### Try it
Both the line below containing "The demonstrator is" and the line containing "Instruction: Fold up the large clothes", along with every line between them, should be repeated exactly; no other line belongs in the answer.

Segment Open

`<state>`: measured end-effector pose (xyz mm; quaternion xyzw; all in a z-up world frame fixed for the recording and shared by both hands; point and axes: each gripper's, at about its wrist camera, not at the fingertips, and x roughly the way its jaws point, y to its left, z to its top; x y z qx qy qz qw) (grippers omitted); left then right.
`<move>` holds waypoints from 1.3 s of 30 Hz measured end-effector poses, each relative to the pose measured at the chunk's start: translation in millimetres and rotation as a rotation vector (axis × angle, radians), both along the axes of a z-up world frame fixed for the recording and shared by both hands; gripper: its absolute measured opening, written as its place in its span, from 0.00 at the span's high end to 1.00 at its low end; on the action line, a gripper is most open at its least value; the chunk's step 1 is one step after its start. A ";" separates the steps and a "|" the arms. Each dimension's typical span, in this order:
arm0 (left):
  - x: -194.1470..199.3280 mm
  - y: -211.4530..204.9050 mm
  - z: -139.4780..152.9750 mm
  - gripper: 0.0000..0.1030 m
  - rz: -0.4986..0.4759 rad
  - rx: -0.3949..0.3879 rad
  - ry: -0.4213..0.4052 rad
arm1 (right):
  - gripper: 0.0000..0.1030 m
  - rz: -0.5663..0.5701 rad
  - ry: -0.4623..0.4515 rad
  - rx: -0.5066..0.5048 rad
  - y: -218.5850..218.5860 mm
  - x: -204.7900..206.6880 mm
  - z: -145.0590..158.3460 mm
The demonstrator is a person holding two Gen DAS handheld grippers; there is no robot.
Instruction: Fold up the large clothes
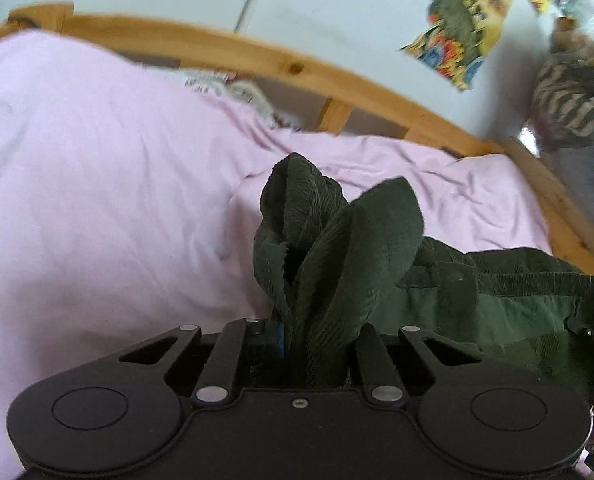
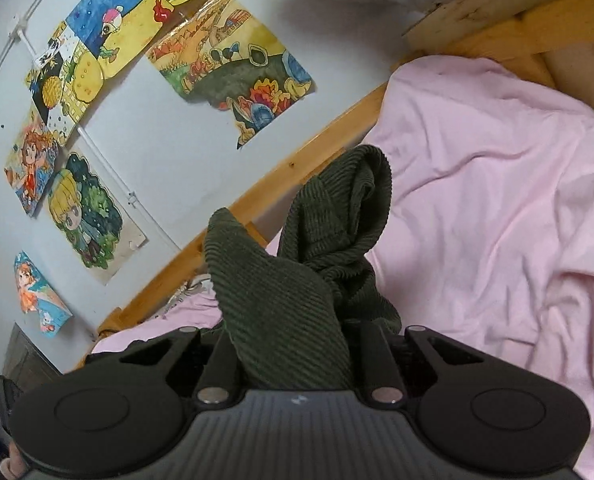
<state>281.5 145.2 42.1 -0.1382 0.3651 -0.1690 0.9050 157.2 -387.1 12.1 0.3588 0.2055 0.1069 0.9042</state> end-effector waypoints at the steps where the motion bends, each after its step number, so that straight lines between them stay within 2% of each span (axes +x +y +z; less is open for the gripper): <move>1: -4.8 1.2 3.6 0.88 -0.001 -0.002 -0.003 | 0.82 -0.005 0.012 -0.013 -0.5 -1.4 -2.6; 4: -12.9 7.9 5.9 0.87 0.011 -0.011 0.015 | 0.80 -0.004 0.080 -0.066 -1.7 2.5 -26.0; 5: -10.5 10.0 0.8 0.87 0.017 -0.010 0.041 | 0.79 -0.009 0.125 -0.089 -0.8 6.7 -37.6; 7: 2.1 11.3 -20.2 0.85 0.016 0.016 0.120 | 0.75 -0.047 0.215 -0.061 -4.8 13.6 -59.2; 9: 14.4 10.1 -40.3 0.81 0.045 0.041 0.199 | 0.64 -0.068 0.227 0.023 -14.6 12.1 -66.2; 11: 17.1 12.3 -43.3 0.77 0.055 0.025 0.233 | 0.53 -0.083 0.216 -0.004 -15.9 8.0 -62.2; 12: 15.0 13.7 -38.6 0.65 0.058 0.027 0.221 | 0.44 -0.090 0.210 -0.039 -14.4 5.6 -59.3; 13: 11.1 15.4 -32.9 0.46 0.070 0.043 0.200 | 0.38 -0.097 0.208 -0.069 -12.8 3.0 -56.3; 14: 5.3 18.5 -27.8 0.34 0.094 0.066 0.182 | 0.25 -0.111 0.203 -0.103 -10.8 -0.9 -52.4; 15: -1.1 21.4 -21.8 0.18 0.127 0.087 0.164 | 0.15 -0.129 0.194 -0.145 -8.2 -5.5 -48.2; 16: -9.9 25.1 -16.6 0.13 0.160 0.098 0.153 | 0.12 -0.145 0.181 -0.189 -1.7 -6.9 -41.7; 18: -26.6 32.1 -5.2 0.11 0.204 0.080 0.165 | 0.04 -0.177 0.139 -0.323 12.7 -18.7 -27.6; 21: -63.8 39.3 5.5 0.01 0.267 0.011 0.195 | 0.00 -0.191 0.050 -0.531 44.5 -34.1 -10.7; 24: -98.4 32.5 -1.9 0.01 0.269 -0.053 0.203 | 0.00 -0.131 -0.040 -0.632 82.7 -42.1 -4.5; 26: -104.3 21.3 -15.6 0.01 0.269 -0.040 0.234 | 0.00 -0.062 -0.066 -0.659 107.6 -41.8 -8.3; 29: -95.9 9.3 -31.1 0.01 0.284 0.047 0.293 | 0.00 0.067 -0.088 -0.682 139.4 -33.5 -17.0; 31: -89.6 9.9 -40.2 0.01 0.322 0.042 0.327 | 0.00 0.117 -0.064 -0.712 154.7 -23.3 -26.8; 34: -79.5 12.2 -61.0 0.01 0.363 0.001 0.425 | 0.01 0.153 0.036 -0.800 169.9 -7.5 -49.6; 36: -75.5 15.7 -74.3 0.01 0.397 -0.010 0.479 | 0.01 0.129 0.064 -0.809 169.2 -7.9 -54.3; 39: -77.6 17.3 -73.0 0.01 0.418 -0.023 0.464 | 0.01 0.062 0.107 -0.810 158.6 -14.5 -52.1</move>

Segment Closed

### Solution for this task
The demonstrator is a person holding two Gen DAS handheld grippers; there is no robot.
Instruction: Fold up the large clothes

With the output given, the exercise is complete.